Even though you are not modifying anything other than the sort
method, you still need to submit your entire class: copy the template, rename the Java class to your group number, and change thesort
method. You may use supplementary classes, just don't forget to submit them. Make sure to add your names in comments when you submit.
- Any memory allocated by your sorting method and any methods called from it must be allocated only for the duration of one round of sorting. All of the data must be recomputed on a subsequent sorting. Be especially careful with static methods, classes, or variables - they are computed once for all instances. Make sure that there is nothing left from the JVM warmup run that could be used in the actual sorting.
- Your program will be executed on a single core (see details below), so even if you are using multithreading all the threads will be executed on the same core. However, use of multithreading is allowed, as long as you spawn no more than 4 threads and the number of threads is always the same and doesn't depend on the data.
As always, definitely ask questions if you are not sure if your code is following the rules.

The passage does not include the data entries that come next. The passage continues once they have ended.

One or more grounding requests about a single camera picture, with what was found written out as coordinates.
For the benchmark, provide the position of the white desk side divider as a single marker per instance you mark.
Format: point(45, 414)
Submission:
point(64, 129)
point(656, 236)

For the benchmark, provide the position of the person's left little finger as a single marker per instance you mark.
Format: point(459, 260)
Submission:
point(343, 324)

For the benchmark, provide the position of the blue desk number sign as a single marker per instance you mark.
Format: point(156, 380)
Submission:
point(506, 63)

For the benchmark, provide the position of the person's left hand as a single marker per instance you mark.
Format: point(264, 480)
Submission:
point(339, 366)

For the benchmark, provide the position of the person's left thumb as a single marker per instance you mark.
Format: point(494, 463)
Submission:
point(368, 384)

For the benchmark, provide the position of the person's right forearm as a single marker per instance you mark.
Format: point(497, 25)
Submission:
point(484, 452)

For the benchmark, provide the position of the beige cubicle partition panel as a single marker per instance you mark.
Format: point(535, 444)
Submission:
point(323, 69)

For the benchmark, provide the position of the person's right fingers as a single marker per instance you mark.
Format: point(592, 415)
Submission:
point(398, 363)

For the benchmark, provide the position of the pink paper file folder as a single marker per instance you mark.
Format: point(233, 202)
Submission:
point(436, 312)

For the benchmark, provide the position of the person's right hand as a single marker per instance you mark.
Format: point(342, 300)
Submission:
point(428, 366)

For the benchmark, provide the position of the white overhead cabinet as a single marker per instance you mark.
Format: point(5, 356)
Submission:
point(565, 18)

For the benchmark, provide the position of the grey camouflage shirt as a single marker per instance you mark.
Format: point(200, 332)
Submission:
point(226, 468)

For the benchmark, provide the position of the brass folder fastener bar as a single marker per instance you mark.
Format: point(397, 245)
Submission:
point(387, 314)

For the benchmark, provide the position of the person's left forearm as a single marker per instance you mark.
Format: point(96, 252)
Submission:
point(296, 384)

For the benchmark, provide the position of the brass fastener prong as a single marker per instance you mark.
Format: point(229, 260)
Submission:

The programs are tested on a few (between 1 and 3) data sets. For each data set each group's program is run three times, the median value is recorded. The groups are ordered by their median score for each data file and assigned places, from 1 to N.
The final score is given by the sum of places for all data sets. If the sum of places is equal for two groups, the sum of median times for all the runs resolves the tie. So if one group was first for one data set and third for the other one (2 sets total being run), it scored better than a group that was third for the first data set and second for the other. However, if one group was first for the first set and third for the other one, and the second group was second in both, the sum of times determines which one of them won since the sum of places is the same (1 + 3 = 2 + 2).
If a program has a compilation or a runtime error, doesn't sort correctly, or prints anything other than the total time in milliseconds, it gets a penalty of 1000000ms for that run.
The language used is Java that's installed in the CSci lab.
I will post a script for running the competition (with a correctness check) with the results of the first preliminary competition, but for now a couple of things to know: run your program out of /tmp
directory to avoid overhead of communications with the file server, and pin your program to a single core, i.e. run it like this:
taskset -c 0 java GroupN
The first preliminary competition will be run on Thursday October 19th in the lab (due Wednesday Oct 18th at the end of the day). The purpose of it is mostly to check the correctness and to get a sense for your timing.
The second preliminary round will be run from the classroom on Tuesday October 24th on zoom (due Monday Oct 23rd at 11:59pm). If you are not in the class and would like to join zoom, please contact me.
The final competition will be on Thursday October 26th in the lab (due Wed Oct 25th)
The dates for other related assignments (code review and presentations) will be announced later.